-- Dataset section follows --

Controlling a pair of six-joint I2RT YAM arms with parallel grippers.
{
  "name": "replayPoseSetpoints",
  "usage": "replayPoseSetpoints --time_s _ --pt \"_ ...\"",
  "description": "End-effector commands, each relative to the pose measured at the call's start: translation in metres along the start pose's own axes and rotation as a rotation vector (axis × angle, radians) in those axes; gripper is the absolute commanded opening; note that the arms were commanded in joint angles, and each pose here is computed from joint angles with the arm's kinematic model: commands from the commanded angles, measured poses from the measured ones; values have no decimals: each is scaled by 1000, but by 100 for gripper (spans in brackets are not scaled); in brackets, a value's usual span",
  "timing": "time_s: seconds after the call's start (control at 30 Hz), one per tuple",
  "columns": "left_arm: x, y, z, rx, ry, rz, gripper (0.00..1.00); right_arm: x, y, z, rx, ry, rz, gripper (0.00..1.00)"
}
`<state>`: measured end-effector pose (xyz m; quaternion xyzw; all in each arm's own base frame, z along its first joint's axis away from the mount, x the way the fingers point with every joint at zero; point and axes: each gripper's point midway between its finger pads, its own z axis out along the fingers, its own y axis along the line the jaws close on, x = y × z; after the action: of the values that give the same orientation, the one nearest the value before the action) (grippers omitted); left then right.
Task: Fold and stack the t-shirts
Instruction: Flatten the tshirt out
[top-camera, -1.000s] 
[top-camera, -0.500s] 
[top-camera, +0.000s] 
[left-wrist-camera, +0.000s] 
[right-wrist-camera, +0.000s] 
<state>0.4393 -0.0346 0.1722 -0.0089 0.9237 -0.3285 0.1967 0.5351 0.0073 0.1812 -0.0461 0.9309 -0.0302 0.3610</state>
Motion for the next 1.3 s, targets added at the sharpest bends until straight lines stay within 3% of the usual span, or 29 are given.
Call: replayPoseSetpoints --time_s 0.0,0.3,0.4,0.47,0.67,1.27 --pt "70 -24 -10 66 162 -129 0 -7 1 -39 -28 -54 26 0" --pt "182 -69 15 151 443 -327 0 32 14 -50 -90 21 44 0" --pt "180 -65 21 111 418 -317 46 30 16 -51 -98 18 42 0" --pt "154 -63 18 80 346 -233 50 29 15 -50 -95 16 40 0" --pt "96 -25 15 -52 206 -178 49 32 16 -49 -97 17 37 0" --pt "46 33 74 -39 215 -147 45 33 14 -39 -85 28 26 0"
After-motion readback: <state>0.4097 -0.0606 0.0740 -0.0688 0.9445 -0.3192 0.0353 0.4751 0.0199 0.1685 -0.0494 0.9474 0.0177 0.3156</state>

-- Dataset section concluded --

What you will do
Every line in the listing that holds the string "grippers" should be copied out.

Output of the task
Controlling a pair of six-joint I2RT YAM arms with parallel grippers.
`<state>`: measured end-effector pose (xyz m; quaternion xyzw; all in each arm's own base frame, z along its first joint's axis away from the mount, x the way the fingers point with every joint at zero; point and axes: each gripper's point midway between its finger pads, its own z axis out along the fingers, its own y axis along the line the jaws close on, x = y × z; after the action: of the values that give the same orientation, the one nearest the value before the action) (grippers omitted); left then right.

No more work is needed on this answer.